From mboxrd@z Thu Jan  1 00:00:00 1970
Return-Path: <f.weber@proxmox.com>
Received: from firstgate.proxmox.com (firstgate.proxmox.com [212.224.123.68])
 (using TLSv1.3 with cipher TLS_AES_256_GCM_SHA384 (256/256 bits)
 key-exchange X25519 server-signature RSA-PSS (2048 bits))
 (No client certificate requested)
 by lists.proxmox.com (Postfix) with ESMTPS id D6F4495A95
 for <pve-devel@lists.proxmox.com>; Thu, 19 Jan 2023 13:39:39 +0100 (CET)
Received: from firstgate.proxmox.com (localhost [127.0.0.1])
 by firstgate.proxmox.com (Proxmox) with ESMTP id B81BE2BFEB
 for <pve-devel@lists.proxmox.com>; Thu, 19 Jan 2023 13:39:39 +0100 (CET)
Received: from proxmox-new.maurer-it.com (proxmox-new.maurer-it.com
 [94.136.29.106])
 (using TLSv1.3 with cipher TLS_AES_256_GCM_SHA384 (256/256 bits)
 key-exchange X25519 server-signature RSA-PSS (2048 bits) server-digest SHA256)
 (No client certificate requested)
 by firstgate.proxmox.com (Proxmox) with ESMTPS
 for <pve-devel@lists.proxmox.com>; Thu, 19 Jan 2023 13:39:39 +0100 (CET)
Received: from proxmox-new.maurer-it.com (localhost.localdomain [127.0.0.1])
 by proxmox-new.maurer-it.com (Proxmox) with ESMTP id DDCC4446F2
 for <pve-devel@lists.proxmox.com>; Thu, 19 Jan 2023 13:39:38 +0100 (CET)
From: Friedrich Weber <f.weber@proxmox.com>
To: pve-devel@lists.proxmox.com
Date: Thu, 19 Jan 2023 13:39:02 +0100
Message-Id: <20230119123902.745440-1-f.weber@proxmox.com>
X-Mailer: git-send-email 2.30.2
MIME-Version: 1.0
Content-Transfer-Encoding: 8bit
X-SPAM-LEVEL: Spam detection results:  0
 BAYES_00                 -1.9 Bayes spam probability is 0 to 1%
 KAM_DMARC_STATUS 0.01 Test Rule for DKIM or SPF Failure with Strict Alignment
 SPF_HELO_NONE           0.001 SPF: HELO does not publish an SPF Record
 SPF_PASS               -0.001 SPF: sender matches SPF record
 URIBL_BLOCKED 0.001 ADMINISTRATOR NOTICE: The query to URIBL was blocked.

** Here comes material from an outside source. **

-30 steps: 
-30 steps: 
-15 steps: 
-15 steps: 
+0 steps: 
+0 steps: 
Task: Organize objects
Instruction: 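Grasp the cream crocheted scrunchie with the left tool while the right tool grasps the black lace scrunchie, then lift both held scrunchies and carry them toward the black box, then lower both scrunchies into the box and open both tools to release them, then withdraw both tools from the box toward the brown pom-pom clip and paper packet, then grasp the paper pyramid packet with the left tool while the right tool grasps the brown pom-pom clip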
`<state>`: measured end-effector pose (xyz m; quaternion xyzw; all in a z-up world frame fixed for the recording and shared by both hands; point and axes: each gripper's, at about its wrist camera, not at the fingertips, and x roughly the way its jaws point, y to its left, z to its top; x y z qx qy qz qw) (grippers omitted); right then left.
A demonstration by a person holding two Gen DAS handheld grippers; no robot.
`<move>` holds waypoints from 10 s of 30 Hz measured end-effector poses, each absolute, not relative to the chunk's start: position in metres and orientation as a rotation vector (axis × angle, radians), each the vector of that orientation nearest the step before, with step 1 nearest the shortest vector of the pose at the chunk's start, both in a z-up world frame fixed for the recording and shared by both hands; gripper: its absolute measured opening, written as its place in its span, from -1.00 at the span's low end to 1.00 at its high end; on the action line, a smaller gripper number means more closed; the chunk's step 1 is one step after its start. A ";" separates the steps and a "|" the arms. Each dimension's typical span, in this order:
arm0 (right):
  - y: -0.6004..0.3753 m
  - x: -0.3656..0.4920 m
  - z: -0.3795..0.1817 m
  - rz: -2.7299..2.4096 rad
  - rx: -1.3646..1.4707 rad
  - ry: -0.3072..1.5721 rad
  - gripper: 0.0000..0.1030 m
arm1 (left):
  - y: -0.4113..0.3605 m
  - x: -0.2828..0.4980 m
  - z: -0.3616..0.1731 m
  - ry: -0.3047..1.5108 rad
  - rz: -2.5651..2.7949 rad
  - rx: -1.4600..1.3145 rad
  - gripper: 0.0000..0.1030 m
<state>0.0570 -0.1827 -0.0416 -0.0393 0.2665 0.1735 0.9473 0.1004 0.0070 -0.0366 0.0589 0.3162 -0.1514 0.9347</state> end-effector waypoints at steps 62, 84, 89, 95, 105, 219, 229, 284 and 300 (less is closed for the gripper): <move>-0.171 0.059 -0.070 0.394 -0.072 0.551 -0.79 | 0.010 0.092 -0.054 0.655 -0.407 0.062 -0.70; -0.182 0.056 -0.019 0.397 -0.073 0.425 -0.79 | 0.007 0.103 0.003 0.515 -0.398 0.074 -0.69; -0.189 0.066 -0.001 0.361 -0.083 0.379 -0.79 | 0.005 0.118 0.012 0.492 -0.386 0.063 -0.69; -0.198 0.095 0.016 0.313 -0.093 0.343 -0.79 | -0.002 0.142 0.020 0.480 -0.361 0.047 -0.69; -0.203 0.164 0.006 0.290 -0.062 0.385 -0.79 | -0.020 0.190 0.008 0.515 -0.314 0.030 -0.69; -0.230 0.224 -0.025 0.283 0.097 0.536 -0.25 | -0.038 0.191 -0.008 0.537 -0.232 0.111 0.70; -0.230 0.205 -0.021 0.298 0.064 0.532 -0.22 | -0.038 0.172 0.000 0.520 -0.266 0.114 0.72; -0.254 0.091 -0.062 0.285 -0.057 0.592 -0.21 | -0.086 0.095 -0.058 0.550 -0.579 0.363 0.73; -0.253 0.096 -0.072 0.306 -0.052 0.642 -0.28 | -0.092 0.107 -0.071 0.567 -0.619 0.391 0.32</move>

See
 http://wiki.apache.org/spamassassin/DnsBlocklists#dnsbl-block for more
 information. [lxc.pm]
Subject: [pve-devel] [RFC container] fix: shutdown: if lxc-stop fails,
 wait for socket closing with timeout
X-BeenThere: pve-devel@lists.proxmox.com
X-Mailman-Version: 2.1.29
Precedence: list
List-Id: Proxmox VE development discussion <pve-devel.lists.proxmox.com>
List-Unsubscribe: <https://lists.proxmox.com/cgi-bin/mailman/options/pve-devel>, 
 <mailto:pve-devel-request@lists.proxmox.com?subject=unsubscribe>
List-Archive: <http://lists.proxmox.com/pipermail/pve-devel/>
List-Post: <mailto:pve-devel@lists.proxmox.com>
List-Help: <mailto:pve-devel-request@lists.proxmox.com?subject=help>
List-Subscribe: <https://lists.proxmox.com/cgi-bin/mailman/listinfo/pve-devel>, 
 <mailto:pve-devel-request@lists.proxmox.com?subject=subscribe>
X-List-Received-Date: Thu, 19 Jan 2023 12:39:39 -0000

When trying to shutdown a hung container with `forceStop=0` (e.g. via
the Web UI), the shutdown task may run indefinitely while holding a
lock on the container config. The reason is that the shutdown
subroutine waits for the LXC command socket to close, even if the
`lxc-stop` command has failed due to timeout. This prevents other
tasks (such as a stop task) from acquiring the lock. In order to stop
the container, the shutdown task has to be explicitly killed first,
which is inconvenient. This occurs e.g. when trying to shutdown a hung
CentOS 7 container (with systemd <v232) in a cgroupv2 environment.

This fix imposes a timeout on the socket read operation if the
`lxc-stop` command has failed. Behavior in case `lxc-stop` succeeds is
unchanged. This reintroduces some code from b1bad293. The timeout
duration is the given shutdown timeout, meaning that the final task
duration in the scenario above is twice the shutdown timeout.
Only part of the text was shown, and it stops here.